Empezó la desbandada al fin. La viuda Désir, a fin de proteger el movimiento de retirada, se apoyaba contra la puerta, que ya los gendarmes empezaban a derribar con las culatas de sus fusiles. Los mineros, saltando por encima de los bancos, salían rápidamente a la calle por la puerta de la trastienda. Rasseneur fue uno de los primeros en desaparecer, y Levaque lo siguió, olvidándose de los insultos que le dirigiera y soñando con que le convidase a cerveza para reponerse. Esteban, después de apoderarse de la caja negra que llevaba Pluchart, esperaba con éste, con Maheu y con Souvarine a que se fueran todos, porque creían que su deber les mandaba salir los últimos. Ya se iban, cuando al fin saltó la cerradura, y el inspector se halló cara a cara con la viuda Désir, cuyos enormes pechos formaban todavía una barricada.

-¡Ya ve que no ha conseguido gran cosa con destrozarme la casa! Ya ve que no hay nadie.

El inspector, que era un hombre tranquilo, a quien aburrían las escenas dramáticas, se limitó a decir que la iba a llevar a la cárcel. Pero no cumplió su amenaza, y se retiró con los cuatro gendarmes, para dar parte a sus superiores, en tanto que Zacarías y el hijo de Mouque, regocijados con el chasco que sus amigos habían dado a la autoridad, se reían de la fuerza armada en sus mismas barbas.

Esteban, cargado con la caja, corría por la calle seguido de sus amigos. De pronto se acordó de Pierron, y preguntó por qué no se le había visto allí; y Maheu, sin dejar de correr, le contestó que estaba enfermo de una enfermedad que no inspiraba cuidado: el miedo de comprometerse. Quisieron detener a Pluchart; pero éste se negó, diciendo que se iba a Joiselle, donde Legoujeux estaba esperando órdenes, y que no le era posible complacerlos. Entonces se despidieron de él, sin detenerse nadie en aquella carrera desenfrenada por las calles de Montsou. Entre unos y otros se cruzaban palabras entrecortadas por la velocidad de la carrera. Souvarine, gozoso por la derrota de Rasseneur, decía que aquello marchaba al fin por el buen camino.

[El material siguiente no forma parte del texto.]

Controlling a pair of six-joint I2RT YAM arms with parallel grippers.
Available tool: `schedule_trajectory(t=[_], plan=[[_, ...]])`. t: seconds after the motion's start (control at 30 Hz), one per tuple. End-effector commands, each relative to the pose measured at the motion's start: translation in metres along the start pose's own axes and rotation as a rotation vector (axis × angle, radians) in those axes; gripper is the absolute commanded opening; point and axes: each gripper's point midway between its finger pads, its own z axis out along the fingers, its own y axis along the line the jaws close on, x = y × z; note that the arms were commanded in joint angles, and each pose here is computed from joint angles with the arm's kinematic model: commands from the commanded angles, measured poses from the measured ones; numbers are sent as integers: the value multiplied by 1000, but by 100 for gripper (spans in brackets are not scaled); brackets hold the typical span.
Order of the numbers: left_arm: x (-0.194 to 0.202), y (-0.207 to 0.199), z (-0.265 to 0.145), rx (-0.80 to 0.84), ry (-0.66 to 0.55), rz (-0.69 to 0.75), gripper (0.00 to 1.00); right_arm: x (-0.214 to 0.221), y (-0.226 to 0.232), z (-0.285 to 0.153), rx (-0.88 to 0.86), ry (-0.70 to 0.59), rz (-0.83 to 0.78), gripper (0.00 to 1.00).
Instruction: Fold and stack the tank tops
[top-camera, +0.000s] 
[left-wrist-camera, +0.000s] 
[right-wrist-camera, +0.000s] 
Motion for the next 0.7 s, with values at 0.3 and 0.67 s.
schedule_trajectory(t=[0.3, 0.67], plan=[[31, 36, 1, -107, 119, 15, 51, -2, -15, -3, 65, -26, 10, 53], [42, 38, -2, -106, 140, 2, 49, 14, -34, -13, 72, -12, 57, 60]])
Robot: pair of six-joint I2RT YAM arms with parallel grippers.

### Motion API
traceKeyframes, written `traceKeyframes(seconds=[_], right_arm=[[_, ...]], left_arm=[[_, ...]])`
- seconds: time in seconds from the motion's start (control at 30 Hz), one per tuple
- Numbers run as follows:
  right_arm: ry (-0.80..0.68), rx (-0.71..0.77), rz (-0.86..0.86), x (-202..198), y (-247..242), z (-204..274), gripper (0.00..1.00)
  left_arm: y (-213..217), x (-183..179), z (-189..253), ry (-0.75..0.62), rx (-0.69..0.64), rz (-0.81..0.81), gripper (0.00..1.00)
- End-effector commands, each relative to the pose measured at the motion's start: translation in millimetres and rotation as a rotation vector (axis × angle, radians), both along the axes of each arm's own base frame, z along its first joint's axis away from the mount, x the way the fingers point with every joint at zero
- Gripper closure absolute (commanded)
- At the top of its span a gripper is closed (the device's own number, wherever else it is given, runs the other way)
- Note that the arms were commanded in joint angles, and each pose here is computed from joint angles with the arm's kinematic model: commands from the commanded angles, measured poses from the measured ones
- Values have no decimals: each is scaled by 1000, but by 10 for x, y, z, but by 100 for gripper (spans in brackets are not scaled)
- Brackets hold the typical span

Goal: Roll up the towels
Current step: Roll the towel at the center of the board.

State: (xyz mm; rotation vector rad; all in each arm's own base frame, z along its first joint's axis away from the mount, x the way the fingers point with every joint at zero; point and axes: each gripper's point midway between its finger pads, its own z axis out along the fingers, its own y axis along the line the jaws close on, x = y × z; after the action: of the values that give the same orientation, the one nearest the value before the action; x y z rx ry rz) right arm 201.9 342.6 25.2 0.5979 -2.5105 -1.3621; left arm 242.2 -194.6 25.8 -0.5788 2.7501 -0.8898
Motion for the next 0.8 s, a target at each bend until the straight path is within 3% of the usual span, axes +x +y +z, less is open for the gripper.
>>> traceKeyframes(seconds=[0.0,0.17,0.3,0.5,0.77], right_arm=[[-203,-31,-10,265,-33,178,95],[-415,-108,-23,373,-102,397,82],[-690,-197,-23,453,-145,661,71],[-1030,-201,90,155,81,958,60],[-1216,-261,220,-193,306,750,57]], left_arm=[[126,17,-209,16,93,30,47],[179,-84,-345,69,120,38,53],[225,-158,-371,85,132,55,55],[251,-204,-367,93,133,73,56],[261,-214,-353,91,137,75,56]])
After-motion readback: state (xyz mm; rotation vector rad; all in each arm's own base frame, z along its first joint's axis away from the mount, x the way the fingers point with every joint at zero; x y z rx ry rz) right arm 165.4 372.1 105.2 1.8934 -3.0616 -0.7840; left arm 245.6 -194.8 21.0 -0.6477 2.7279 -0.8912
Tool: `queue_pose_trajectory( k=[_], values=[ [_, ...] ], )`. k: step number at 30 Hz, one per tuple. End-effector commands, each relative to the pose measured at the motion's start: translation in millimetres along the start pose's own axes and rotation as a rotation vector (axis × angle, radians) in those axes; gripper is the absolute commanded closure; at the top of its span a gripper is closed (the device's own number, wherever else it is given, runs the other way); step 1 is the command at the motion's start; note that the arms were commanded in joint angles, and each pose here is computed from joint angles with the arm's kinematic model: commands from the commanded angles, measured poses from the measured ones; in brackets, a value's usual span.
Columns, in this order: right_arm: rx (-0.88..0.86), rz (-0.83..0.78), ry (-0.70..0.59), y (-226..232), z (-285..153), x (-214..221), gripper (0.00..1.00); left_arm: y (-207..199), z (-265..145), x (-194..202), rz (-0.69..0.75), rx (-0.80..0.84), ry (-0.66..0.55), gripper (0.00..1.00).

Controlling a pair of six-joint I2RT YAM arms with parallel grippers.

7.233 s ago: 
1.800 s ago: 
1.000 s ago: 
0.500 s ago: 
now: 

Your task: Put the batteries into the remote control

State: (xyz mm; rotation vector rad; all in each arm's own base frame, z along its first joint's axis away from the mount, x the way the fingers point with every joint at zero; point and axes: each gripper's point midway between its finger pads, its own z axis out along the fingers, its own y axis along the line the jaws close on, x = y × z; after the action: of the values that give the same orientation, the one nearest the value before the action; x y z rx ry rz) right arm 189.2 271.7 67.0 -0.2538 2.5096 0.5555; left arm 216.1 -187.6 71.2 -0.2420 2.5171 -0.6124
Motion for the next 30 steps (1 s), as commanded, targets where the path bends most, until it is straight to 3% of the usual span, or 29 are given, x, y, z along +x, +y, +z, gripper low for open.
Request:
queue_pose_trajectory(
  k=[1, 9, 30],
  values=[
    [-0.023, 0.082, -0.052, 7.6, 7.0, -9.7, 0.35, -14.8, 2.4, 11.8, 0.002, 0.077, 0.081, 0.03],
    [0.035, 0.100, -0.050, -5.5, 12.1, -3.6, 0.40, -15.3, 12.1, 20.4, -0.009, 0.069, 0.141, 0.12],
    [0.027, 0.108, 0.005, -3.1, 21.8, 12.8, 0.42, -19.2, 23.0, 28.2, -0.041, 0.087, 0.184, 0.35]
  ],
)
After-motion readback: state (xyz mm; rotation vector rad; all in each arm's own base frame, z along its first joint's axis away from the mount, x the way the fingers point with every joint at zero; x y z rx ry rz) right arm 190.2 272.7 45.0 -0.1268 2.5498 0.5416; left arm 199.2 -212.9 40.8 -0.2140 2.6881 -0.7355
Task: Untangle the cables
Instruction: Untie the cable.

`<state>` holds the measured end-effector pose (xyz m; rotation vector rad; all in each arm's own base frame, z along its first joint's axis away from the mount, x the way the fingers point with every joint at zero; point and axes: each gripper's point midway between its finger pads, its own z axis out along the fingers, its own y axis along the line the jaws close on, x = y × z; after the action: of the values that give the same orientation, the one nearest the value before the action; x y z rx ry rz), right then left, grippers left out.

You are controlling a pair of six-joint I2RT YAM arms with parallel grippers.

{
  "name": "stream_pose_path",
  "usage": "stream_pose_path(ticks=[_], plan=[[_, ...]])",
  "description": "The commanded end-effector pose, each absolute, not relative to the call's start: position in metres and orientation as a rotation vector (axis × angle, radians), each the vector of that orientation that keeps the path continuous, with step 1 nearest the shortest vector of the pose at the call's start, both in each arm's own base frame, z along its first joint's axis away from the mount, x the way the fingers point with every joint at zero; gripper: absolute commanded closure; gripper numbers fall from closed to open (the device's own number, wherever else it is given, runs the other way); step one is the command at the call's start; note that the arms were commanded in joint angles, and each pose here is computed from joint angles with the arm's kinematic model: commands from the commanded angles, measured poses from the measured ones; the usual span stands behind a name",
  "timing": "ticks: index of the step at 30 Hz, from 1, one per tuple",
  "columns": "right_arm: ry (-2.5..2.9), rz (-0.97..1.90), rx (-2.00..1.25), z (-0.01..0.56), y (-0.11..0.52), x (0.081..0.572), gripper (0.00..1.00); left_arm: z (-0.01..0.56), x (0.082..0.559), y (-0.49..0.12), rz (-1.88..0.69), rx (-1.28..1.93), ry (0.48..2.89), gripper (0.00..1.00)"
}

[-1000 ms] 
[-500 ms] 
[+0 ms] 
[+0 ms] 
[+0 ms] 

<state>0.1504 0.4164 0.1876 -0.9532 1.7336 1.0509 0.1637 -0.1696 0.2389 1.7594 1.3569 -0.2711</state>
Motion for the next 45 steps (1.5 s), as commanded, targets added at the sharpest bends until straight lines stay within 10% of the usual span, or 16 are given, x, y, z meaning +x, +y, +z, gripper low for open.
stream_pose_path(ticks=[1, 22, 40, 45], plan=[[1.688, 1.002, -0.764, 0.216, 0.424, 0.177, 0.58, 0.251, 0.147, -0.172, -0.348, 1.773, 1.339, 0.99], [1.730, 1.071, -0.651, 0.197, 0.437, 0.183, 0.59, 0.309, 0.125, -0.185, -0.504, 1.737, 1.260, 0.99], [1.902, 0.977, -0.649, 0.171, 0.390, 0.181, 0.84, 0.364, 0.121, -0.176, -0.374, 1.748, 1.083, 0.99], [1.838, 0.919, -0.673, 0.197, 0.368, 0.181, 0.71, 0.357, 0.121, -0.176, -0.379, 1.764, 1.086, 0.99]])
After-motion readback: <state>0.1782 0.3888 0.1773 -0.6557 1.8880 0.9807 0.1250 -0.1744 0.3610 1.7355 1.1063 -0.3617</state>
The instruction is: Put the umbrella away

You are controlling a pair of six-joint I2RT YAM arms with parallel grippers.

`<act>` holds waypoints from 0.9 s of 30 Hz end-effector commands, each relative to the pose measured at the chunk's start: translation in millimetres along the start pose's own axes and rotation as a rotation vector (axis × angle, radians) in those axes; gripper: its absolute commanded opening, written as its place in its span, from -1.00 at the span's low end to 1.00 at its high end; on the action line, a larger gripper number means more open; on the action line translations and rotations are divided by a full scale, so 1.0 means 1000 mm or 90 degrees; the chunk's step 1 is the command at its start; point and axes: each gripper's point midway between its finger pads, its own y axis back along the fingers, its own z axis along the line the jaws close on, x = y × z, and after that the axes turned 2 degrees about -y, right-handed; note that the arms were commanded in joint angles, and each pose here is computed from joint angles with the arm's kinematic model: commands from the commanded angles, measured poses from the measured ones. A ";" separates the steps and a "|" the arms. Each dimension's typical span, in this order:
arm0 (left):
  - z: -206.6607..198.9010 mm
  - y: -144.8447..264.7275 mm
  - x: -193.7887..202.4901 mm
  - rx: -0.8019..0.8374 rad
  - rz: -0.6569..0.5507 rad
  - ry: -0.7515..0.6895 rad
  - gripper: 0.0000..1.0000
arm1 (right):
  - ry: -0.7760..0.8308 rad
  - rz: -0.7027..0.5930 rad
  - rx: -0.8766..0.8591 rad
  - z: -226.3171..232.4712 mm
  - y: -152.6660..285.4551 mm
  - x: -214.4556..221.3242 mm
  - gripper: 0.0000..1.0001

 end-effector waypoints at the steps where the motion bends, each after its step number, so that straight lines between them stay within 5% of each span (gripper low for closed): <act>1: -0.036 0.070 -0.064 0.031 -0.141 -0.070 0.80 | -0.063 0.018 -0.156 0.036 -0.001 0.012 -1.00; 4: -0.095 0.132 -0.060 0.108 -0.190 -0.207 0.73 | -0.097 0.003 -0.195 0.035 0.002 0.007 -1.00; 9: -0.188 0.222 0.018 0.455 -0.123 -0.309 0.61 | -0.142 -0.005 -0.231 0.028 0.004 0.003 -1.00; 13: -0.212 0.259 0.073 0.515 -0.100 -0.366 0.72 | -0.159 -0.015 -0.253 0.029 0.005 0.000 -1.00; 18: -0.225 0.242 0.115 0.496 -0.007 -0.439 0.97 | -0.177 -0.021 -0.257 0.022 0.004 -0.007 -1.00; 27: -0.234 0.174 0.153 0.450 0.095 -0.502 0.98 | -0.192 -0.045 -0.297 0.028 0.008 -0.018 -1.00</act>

Esteban y Maheu sonreían satisfechos, seguros como estaban ya del triunfo; cuando la Internacional les enviase ayudas, la Compañía sería quien les suplicase por Dios que volvieran al trabajo.

Y en aquel acceso de esperanza íntima, en aquel galopar de zapatos burdos que dejaban su huella en el lodo de la carretera había algo más, algo sombrío y salvaje: una violencia decidida, cuyo soplo iba a conmover todos los barrios de un extremo a otro de la comarca.